Surat Berharga Negara (SBN)
Badan Pemeriksa Keuangan (BPK) RI menemukan pengelolaan utang pemerintah pusat masih kurang efektif untuk menjamin biaya minimal, terkendalinya risiko, dan kesinambungan fiskal. Ketua BPK RI Agung Firman Sampurna mengatakan hal ini antara lain karena pengelolaan pemerintah pusat belum didukung oleh peraturan terkait dengan manajemen risiko keuangan negara dan penerapan analisis sustainabilitas fiskal yang kommprehensif.
"Hal ini berpotensi menimbulkan gangguan atas keberlangsung fiskal di masa mendatang," kata Agung, Selasa (5/5/2020) dilansir Bisnis.com.
Secara lebih rinci, BPK menemukan strategi pengembangan pasar SBN domestik masih belum meningkatkan likuiditas pasar SBN secara efektif. Hal ini terutama karena pemerintah tidak memiliki indikator yang jelas atas kebijakan pengembangan pasar SBN.
Upaya pendalaman pasar SBN dan mitigasi risiko sudden reversal dengan perluasan basis investor domestik juga masih belum sepenuhnya efektif. Akhirnya, upaya pengembangan pasar SBN untuk mendapatkan imbal yang rendah menjadi tidak terukur dan tidak terarah. Imbal hasil yang ditawarkan oleh SBN pun akhirnya harus lebih tinggi dibandingkan negara lain.
Selain itu, pengelolaan utang pemerintah pusat masih belum menerapkan analisis sustainabilitas fiskal dan analisis sustainabilitas utang secara komprehensif. Hal ini terutama karna pemerintah belum memiliki dasar hukum pelaksanaan manajemen risiko keuangan yang memadai dan bahkan belum memiliki analisis sustainabilitas fiskal jangka panjang yang memadai.
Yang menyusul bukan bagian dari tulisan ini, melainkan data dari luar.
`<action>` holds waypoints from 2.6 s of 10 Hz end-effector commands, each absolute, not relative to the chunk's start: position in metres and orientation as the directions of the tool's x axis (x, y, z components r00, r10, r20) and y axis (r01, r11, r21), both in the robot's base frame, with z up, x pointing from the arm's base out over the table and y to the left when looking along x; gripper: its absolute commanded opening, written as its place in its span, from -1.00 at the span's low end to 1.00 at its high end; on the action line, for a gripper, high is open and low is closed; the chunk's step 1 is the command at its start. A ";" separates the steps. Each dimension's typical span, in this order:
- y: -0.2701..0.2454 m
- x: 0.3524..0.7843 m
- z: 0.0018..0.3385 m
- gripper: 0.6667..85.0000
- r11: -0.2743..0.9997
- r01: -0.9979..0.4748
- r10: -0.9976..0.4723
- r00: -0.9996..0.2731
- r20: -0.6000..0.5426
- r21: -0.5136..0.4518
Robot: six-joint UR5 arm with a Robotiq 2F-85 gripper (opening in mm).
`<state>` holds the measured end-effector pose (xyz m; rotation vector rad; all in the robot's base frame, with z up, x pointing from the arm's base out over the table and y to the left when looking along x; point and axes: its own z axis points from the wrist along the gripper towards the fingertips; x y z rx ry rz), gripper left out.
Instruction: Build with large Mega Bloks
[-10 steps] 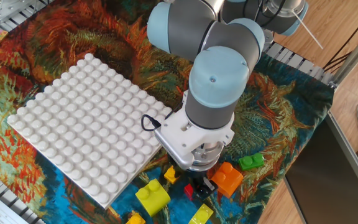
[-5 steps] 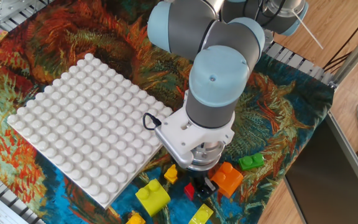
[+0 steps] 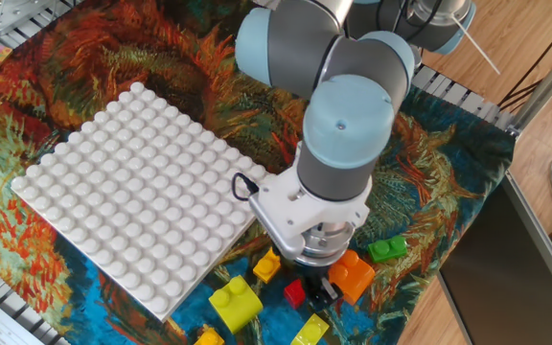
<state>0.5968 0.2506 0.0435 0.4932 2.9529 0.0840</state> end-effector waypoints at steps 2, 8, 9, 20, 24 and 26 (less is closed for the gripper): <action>0.257 0.596 0.041 0.15 0.934 0.345 0.355 -0.926 -0.132 0.091; 0.252 0.604 0.047 -0.98 0.955 0.282 0.294 -0.942 -0.164 0.092; 0.260 0.605 0.055 -0.98 0.957 0.259 0.279 -0.946 -0.165 0.129; 0.246 0.581 0.089 -0.98 0.996 0.004 0.017 -0.989 -0.144 0.087; 0.236 0.583 0.096 -0.98 0.998 -0.041 -0.032 -0.987 -0.159 0.056; 0.207 0.574 0.110 -0.98 0.995 -0.096 -0.091 -0.987 -0.129 0.030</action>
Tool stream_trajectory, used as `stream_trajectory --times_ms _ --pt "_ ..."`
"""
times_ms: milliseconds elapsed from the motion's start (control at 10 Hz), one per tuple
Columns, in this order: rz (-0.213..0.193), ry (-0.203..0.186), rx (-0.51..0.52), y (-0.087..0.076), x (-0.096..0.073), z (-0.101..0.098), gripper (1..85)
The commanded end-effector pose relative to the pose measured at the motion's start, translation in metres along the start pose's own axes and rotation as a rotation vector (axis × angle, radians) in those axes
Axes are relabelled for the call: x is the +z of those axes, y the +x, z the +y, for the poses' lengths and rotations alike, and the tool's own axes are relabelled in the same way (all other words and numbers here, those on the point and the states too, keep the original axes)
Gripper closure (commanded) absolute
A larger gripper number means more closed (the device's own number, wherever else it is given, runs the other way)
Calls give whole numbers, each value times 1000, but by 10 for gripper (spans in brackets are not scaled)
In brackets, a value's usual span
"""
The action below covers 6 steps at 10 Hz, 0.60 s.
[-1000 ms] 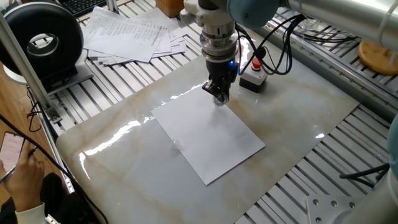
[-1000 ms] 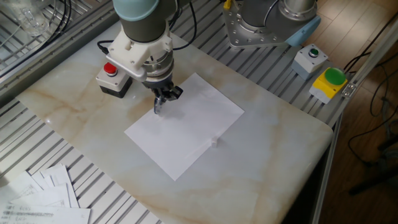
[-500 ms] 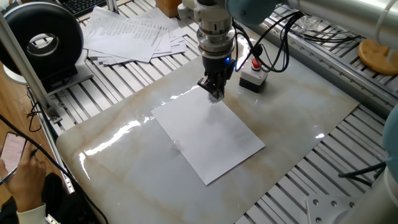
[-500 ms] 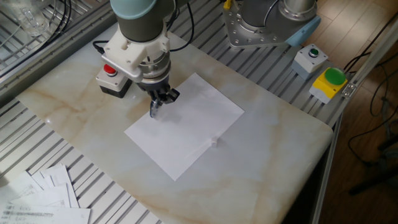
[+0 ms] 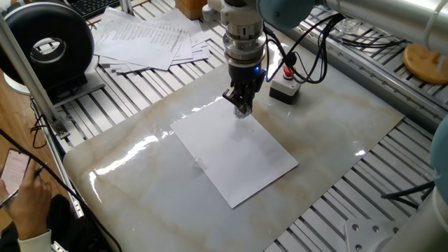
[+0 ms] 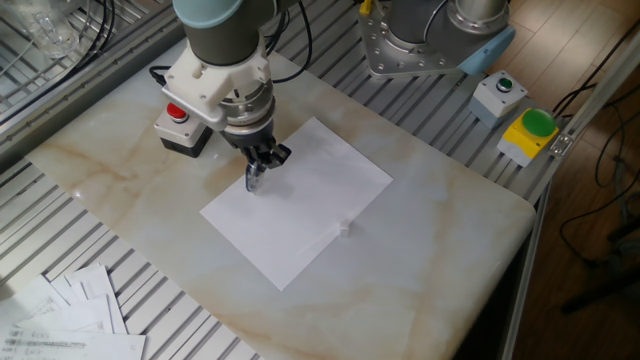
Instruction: Use the correction tape on paper
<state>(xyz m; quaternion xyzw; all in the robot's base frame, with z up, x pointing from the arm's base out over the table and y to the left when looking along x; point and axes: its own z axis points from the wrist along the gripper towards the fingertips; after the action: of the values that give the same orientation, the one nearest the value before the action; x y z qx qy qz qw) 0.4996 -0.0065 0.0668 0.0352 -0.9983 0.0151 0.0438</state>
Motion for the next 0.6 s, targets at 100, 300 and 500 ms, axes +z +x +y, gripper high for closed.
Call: stream_trajectory --times_ms 100,300,500 --pt "-10 -15 0 0 3 1 847" --pt "-12 -20 0 1 5 1 847" --pt "-10 -21 -1 2 5 1 847"
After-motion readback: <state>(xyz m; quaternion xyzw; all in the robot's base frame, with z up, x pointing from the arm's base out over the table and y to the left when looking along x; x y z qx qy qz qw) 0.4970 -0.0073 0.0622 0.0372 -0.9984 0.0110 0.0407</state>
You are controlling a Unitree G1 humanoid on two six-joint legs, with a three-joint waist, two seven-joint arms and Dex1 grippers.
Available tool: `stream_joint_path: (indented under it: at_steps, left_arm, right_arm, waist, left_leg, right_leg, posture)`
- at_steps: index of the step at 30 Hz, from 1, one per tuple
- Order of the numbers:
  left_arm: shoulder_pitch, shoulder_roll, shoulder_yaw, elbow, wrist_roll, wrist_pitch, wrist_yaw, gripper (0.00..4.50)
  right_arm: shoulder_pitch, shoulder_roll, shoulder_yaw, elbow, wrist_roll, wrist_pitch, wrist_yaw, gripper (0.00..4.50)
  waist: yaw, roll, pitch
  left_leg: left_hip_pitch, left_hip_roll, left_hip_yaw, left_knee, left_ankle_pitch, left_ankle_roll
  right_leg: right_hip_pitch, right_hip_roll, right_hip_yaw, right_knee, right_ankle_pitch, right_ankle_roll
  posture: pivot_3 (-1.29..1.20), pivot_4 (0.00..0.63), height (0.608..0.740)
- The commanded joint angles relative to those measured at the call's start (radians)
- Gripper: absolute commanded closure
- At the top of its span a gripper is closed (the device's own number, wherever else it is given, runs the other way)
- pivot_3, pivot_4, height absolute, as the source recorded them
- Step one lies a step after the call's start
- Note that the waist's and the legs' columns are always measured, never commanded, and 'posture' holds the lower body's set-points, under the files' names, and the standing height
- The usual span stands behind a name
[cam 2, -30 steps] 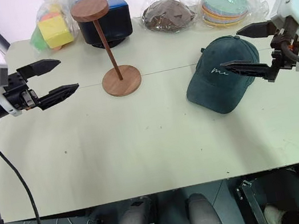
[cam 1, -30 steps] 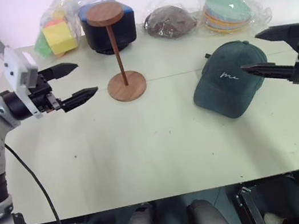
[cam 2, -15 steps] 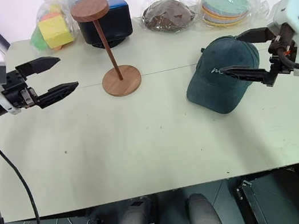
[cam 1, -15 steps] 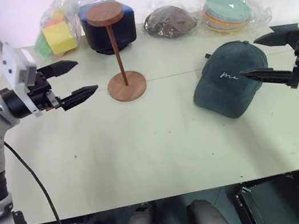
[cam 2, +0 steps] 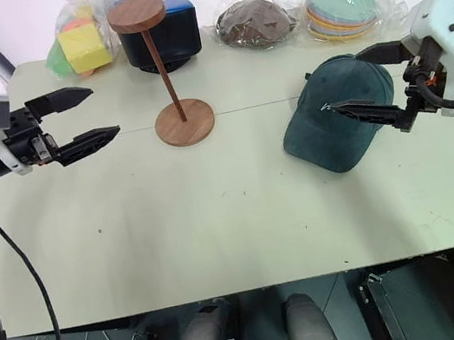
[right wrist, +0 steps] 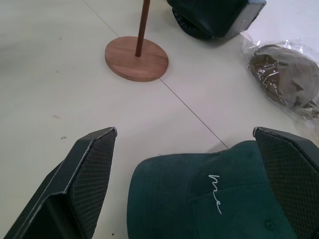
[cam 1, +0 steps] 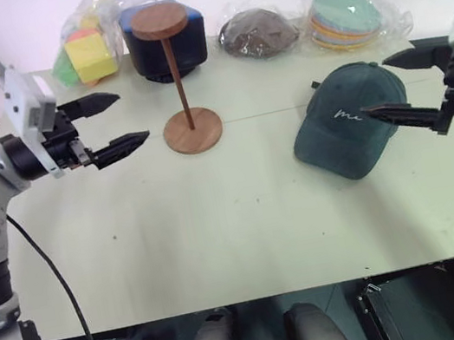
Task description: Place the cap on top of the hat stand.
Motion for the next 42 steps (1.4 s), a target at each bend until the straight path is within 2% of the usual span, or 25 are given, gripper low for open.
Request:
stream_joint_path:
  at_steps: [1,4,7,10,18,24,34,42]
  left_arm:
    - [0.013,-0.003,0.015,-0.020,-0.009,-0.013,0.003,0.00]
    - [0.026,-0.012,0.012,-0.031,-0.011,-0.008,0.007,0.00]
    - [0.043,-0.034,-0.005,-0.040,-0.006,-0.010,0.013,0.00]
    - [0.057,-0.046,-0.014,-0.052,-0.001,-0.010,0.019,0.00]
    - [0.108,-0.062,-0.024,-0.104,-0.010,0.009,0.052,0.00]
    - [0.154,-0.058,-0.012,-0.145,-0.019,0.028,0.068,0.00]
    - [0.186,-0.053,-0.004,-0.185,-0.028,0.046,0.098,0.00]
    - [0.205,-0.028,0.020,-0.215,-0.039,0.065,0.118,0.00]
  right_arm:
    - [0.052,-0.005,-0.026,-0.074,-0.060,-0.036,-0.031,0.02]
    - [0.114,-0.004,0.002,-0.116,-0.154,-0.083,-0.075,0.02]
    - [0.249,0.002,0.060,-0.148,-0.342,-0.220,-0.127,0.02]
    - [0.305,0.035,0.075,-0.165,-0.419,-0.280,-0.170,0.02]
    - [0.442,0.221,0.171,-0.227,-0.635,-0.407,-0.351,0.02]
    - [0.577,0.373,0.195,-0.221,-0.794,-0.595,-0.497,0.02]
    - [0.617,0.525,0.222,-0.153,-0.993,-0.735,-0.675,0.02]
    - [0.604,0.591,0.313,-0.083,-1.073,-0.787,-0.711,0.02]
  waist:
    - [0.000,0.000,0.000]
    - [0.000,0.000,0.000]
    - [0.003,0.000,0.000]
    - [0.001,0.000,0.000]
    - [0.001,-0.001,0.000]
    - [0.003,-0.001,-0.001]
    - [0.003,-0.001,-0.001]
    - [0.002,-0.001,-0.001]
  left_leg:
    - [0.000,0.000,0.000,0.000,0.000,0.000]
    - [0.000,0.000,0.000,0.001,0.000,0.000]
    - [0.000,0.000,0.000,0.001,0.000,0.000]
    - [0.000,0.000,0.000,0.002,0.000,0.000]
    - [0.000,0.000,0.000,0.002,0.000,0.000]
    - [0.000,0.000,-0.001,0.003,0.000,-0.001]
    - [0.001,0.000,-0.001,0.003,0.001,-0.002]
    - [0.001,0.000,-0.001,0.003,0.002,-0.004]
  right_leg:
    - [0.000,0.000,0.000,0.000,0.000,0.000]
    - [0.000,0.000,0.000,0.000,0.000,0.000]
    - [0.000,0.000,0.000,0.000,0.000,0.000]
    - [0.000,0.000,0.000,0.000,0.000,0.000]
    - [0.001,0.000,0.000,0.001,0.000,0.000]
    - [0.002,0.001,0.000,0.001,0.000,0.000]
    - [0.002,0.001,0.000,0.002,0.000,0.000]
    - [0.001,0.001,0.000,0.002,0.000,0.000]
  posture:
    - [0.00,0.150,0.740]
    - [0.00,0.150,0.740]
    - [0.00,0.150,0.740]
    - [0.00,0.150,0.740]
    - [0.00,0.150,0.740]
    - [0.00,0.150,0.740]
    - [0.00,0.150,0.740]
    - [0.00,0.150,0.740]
Pemerintah belum menyusun secara khusus terkait analisis sustainabilitas utang sehingga pertumbuhan utang tidak selaras dengan pertumbuhan penerimaan negara. Rasio utang terhadap PDB masih di bawah 60 persen, tetapi menurut BPK, banyak rasio-rasio lain yang meleset antara lain rasio debt service to income yang menembus 35 persen pada 2018, rasio interest to income yang melampaui 10 persen sejak 2015, dan rasio debt stock to income yang menembus 150 persen sejak 2013.
Hal ini bisa menimbulkan pengambilan keputusan yang tidak berlandaskan pada pertimbangan risiko yang komprehensif dan berpotensi menggangu keberlangsungan fiskal ke depan.